Data extracted from a collection:
--- START ---

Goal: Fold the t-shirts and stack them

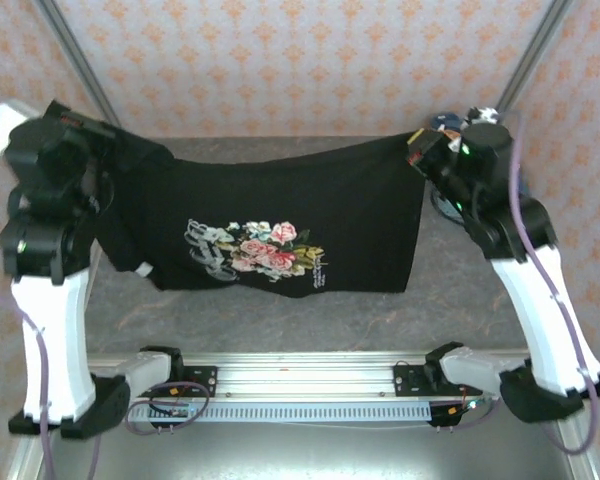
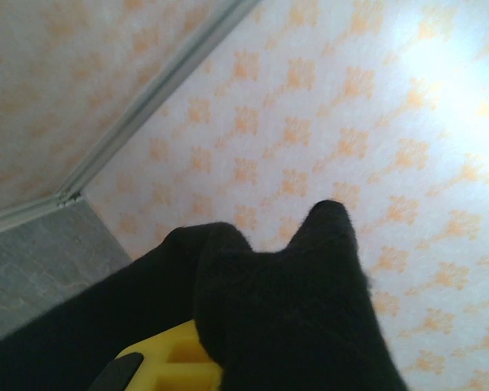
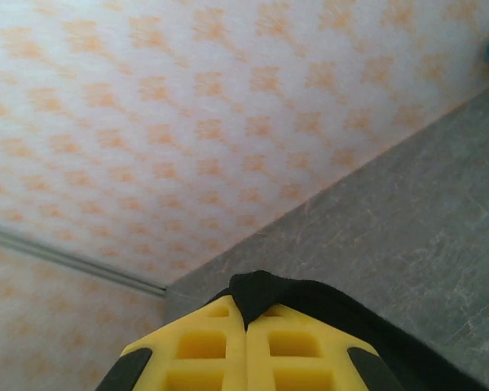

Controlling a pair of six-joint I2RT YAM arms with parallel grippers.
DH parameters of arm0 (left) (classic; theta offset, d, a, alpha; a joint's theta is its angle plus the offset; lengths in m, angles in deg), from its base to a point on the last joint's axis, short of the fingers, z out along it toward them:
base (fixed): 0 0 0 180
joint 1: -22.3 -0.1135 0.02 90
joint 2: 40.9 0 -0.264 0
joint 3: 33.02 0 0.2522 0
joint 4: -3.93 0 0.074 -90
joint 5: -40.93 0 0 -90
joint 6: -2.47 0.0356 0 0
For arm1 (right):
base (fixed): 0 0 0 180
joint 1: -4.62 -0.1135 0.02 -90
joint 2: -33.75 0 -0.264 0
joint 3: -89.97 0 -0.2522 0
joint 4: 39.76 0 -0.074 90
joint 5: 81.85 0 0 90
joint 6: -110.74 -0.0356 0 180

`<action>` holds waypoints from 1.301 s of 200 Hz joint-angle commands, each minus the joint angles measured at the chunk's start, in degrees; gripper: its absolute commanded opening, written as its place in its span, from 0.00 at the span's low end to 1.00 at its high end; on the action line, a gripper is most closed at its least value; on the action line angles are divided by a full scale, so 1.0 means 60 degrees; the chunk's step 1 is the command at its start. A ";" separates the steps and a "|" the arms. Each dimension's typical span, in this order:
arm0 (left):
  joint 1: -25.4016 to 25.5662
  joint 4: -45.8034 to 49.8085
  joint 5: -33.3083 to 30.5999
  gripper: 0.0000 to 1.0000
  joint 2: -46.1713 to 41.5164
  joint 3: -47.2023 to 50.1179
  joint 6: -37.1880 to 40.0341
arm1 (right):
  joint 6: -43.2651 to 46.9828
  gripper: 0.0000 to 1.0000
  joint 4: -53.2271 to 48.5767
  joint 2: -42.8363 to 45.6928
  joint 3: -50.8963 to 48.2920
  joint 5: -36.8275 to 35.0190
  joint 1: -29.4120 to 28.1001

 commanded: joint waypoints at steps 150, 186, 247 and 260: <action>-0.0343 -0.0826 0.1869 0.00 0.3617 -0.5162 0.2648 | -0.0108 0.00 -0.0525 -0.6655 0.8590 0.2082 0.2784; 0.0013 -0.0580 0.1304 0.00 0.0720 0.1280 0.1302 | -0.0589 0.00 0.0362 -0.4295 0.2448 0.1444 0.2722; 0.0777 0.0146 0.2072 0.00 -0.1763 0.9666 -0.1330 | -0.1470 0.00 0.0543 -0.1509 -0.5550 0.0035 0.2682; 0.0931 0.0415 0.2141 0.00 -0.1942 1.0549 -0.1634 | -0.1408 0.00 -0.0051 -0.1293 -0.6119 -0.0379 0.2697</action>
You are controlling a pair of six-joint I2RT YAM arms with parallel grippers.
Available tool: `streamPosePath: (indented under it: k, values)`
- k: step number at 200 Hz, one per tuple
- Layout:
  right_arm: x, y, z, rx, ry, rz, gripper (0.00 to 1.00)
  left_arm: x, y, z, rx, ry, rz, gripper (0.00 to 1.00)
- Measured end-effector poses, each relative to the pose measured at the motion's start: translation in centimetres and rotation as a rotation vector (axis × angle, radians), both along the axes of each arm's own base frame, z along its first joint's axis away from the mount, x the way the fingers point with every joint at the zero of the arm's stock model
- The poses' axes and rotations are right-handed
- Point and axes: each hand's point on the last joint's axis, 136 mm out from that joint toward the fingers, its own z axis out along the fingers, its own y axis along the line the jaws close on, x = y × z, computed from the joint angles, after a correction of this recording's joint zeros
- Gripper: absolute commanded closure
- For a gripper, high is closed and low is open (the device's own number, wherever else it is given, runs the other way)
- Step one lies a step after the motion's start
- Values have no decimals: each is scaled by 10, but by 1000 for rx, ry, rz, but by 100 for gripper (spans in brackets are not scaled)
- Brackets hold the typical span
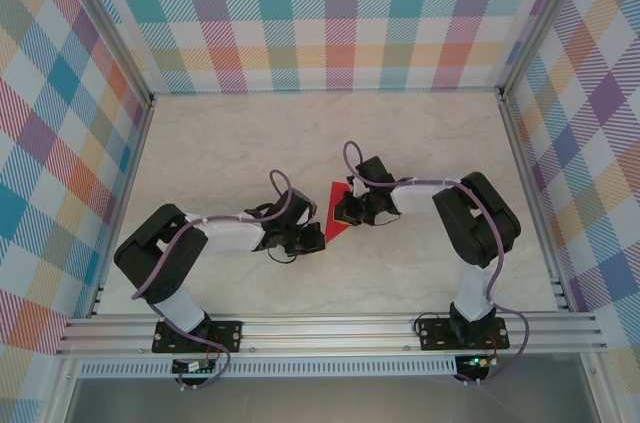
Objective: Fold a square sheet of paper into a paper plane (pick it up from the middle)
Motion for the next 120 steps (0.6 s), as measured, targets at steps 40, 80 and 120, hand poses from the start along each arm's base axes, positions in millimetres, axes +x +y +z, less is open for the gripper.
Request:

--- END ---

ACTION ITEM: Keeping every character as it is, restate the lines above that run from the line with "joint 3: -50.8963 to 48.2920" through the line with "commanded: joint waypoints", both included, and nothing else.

ANSWER AREA:
  joint 3: -50.8963 to 48.2920
  joint 5: -36.8275 to 35.0190
  joint 1: -29.4120 to 28.1001

 commanded: joint waypoints at steps 150, 186, 247 and 260: <action>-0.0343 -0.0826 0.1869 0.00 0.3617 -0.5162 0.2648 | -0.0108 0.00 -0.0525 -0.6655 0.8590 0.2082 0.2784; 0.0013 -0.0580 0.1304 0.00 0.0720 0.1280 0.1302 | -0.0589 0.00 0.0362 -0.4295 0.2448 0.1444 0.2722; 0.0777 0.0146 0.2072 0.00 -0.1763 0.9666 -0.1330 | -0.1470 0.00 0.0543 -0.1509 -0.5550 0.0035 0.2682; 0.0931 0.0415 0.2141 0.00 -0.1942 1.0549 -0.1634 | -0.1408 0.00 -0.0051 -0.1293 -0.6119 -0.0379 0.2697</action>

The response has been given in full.